Associated Press
Stocks have been sliding for months now, but many investors will realize the extent of their losses only after reading annual retirement account statements that are in the mail this month.
Americans invested more than $1.5 trillion in employer-sponsored retirement plans in 1999, according to the Investment Company Institute, a mutual fund industry group.
About 60 percent of those in employer plans had no other stocks, mutual funds or bonds.
And after one of the worst years ever for stocks, most investors will see more losses than gains in their statements. Many of the highest-flying tech stocks of the last few years ended 2000 off more than 50 percent; blue chips fell more modestly.

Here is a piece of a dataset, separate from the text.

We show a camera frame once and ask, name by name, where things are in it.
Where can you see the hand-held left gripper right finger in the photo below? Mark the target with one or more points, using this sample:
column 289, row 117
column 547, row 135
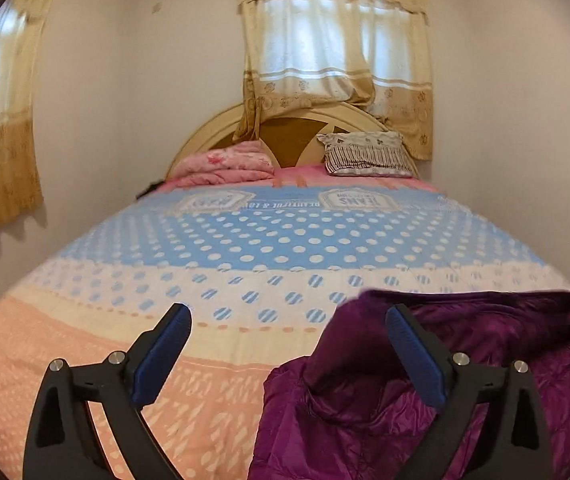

"Some 401(k) investors clearly are going to see, for the first time in quite a while, a lower than expected return," said Sean Hagerty, principal for The Vanguard Groups 401(k) group.
His group is preparing for up to 25,000 calls daily this month compared to the usual volume of below 20,000.
An increase in call volume and Internet activity is normal this time of year as investors fine-tune their portfolios or invest year-end bonuses, but their concerns have changed, he said.
"A theme of the calls were getting this year is, Do I have the right amount allocated to broad equity funds?" Hagerty said. "A year ago, we were getting calls asking if we could offer funds that were heavier in technology."
Hagerty said the company has included messages in mailings and on its Web site throughout the year to educate investors about the stock markets volatility, so they hope any losses arent too much of a surprise.
Meanwhile, Fidelity Investment said retirement-related phone calls and Internet activity jumped by as much as 75 percent in the first week of this year.